__Exercise requirements__
Could the lines from the start of the data through the line with "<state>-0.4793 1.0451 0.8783" be set down exactly, with no pictures among them?

[Information provided — start]

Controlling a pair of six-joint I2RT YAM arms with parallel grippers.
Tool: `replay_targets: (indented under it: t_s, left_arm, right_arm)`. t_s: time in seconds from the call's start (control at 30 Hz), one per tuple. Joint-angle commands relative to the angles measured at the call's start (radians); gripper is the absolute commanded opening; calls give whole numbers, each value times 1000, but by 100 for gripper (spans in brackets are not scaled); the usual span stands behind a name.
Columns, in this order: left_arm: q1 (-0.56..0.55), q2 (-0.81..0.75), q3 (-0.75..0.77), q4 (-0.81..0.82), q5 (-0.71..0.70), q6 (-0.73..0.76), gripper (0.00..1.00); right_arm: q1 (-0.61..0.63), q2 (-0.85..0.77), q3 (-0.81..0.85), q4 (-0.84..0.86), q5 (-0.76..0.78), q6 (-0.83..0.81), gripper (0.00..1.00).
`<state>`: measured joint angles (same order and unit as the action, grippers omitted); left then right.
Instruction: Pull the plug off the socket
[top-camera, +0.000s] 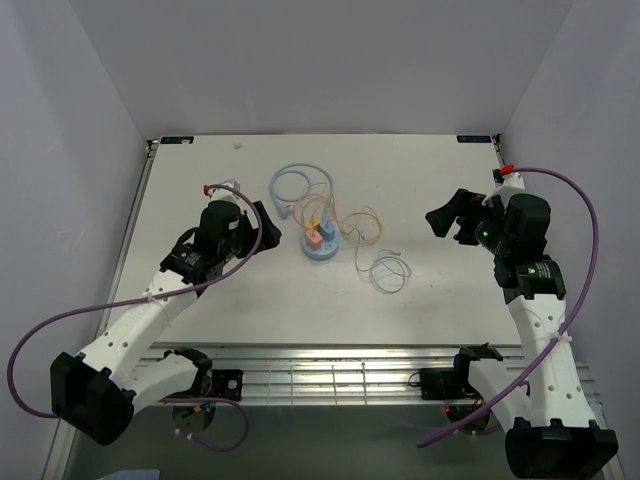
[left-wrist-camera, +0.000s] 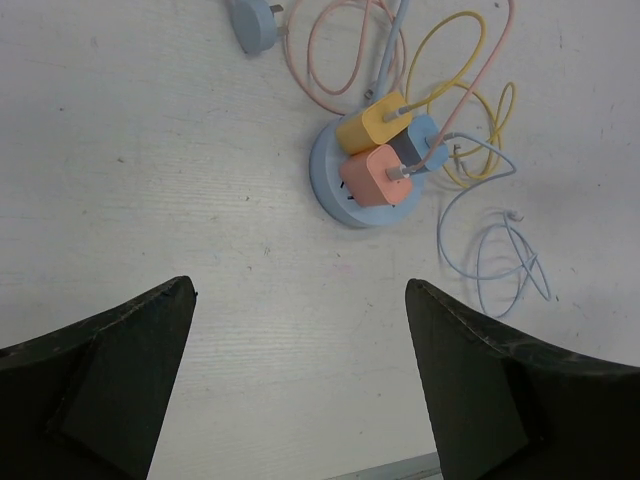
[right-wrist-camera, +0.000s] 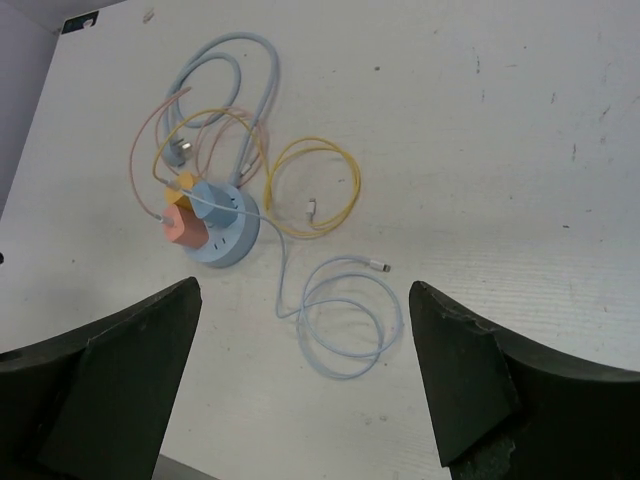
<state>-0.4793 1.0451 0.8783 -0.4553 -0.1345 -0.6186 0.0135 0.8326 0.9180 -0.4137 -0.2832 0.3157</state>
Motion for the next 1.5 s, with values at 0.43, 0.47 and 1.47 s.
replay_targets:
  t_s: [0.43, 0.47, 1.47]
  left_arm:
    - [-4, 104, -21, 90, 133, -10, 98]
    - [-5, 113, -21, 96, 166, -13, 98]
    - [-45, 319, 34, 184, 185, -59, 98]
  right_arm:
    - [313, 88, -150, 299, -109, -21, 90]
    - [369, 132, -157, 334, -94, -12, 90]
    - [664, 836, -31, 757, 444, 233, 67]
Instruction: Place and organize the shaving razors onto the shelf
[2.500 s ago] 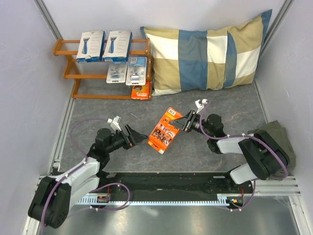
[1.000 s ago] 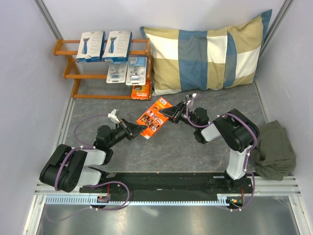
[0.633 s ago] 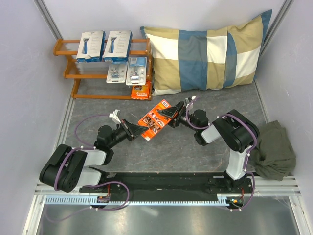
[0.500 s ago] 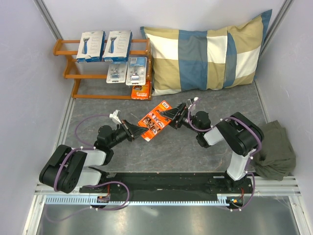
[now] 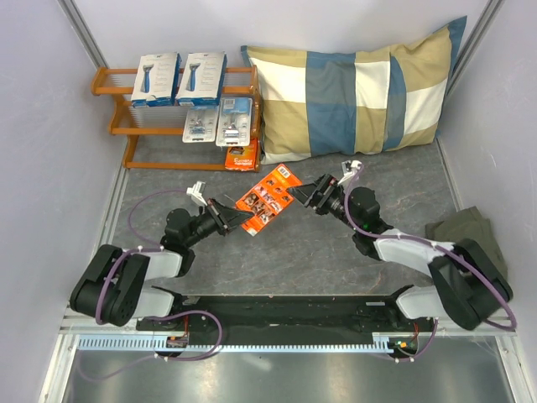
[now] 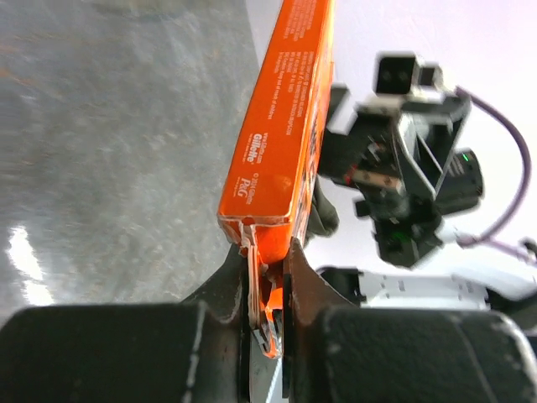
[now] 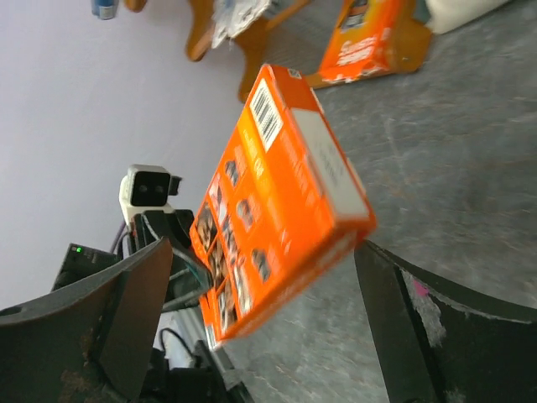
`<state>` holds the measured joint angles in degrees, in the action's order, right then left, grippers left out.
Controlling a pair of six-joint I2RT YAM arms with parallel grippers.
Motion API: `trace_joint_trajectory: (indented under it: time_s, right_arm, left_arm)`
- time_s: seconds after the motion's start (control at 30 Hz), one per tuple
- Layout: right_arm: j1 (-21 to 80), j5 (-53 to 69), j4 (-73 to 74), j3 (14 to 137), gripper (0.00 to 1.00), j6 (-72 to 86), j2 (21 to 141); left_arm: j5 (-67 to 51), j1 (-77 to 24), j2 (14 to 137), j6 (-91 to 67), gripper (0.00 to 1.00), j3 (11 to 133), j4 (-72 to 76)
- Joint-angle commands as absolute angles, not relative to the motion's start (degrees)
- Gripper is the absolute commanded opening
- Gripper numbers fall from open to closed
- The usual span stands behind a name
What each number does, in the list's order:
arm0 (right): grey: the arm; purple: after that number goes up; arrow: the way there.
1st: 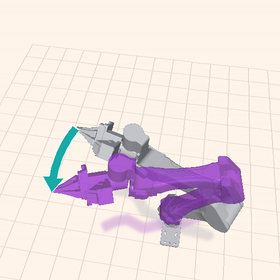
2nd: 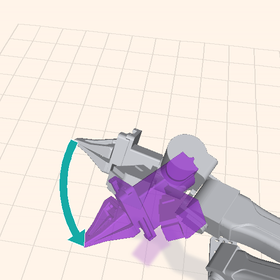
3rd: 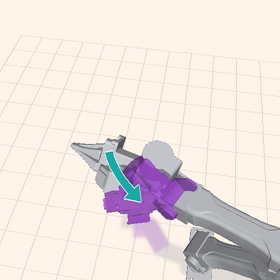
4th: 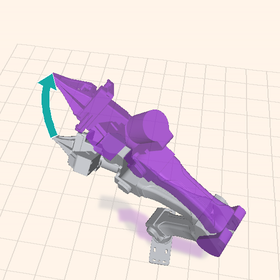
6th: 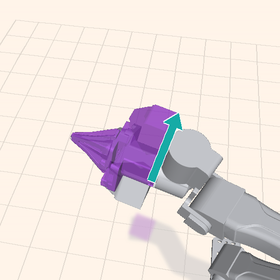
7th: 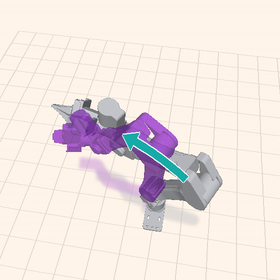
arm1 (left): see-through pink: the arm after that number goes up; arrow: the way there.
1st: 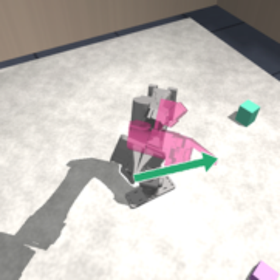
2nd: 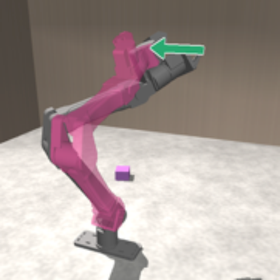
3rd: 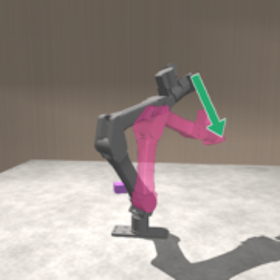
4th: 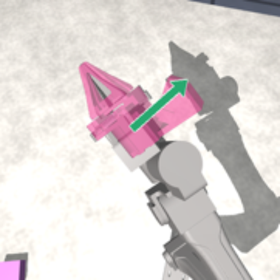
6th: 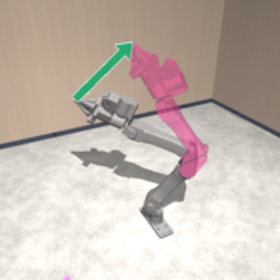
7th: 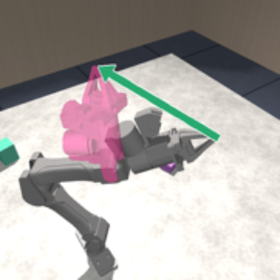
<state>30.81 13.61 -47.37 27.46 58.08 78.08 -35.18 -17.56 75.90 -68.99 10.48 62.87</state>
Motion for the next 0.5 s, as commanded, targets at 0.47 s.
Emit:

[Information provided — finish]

__Output for this exercise__
Controlling a pair of six-joint I2RT YAM arms with parallel grippers.
Tool: `replay_targets: (indented under it: t_s, left_arm, right_arm)`. t_s: time in seconds from the call's start (control at 30 Hz), one per tuple. Joint-angle commands relative to the angles measured at the call's start (radians); gripper is the absolute commanded opening; calls give whole numbers, each value times 1000, but by 100 for gripper (spans in brackets are not scaled); the usual span stands behind a name.
Columns, in this order: left_arm: q1 (-0.56..0.55), q2 (-0.81..0.75), q3 (-0.75..0.77), q4 (-0.81..0.82), q5 (-0.71..0.70), q6 (-0.73..0.76), gripper (0.00..1.00); right_arm: q1 (-0.61..0.63), q2 (-0.85..0.77), q3 (-0.81..0.85), q4 (-0.84..0.86), q5 (-0.76..0.78), q6 (-0.83..0.81), gripper (0.00..1.00).
`<state>`: measured joint angles (same order and unit as the action, grippers omitted); left then right.
Instruction: Pull the plug off the socket
[top-camera, +0.000s] 
[left-wrist-camera, +0.000s] 
[right-wrist-camera, +0.000s] 
<state>-0.4793 1.0451 0.8783 -0.4553 -0.1345 -0.6186 0.0135 0.8326 0.9180 -0.4137 -0.2832 0.3157</state>

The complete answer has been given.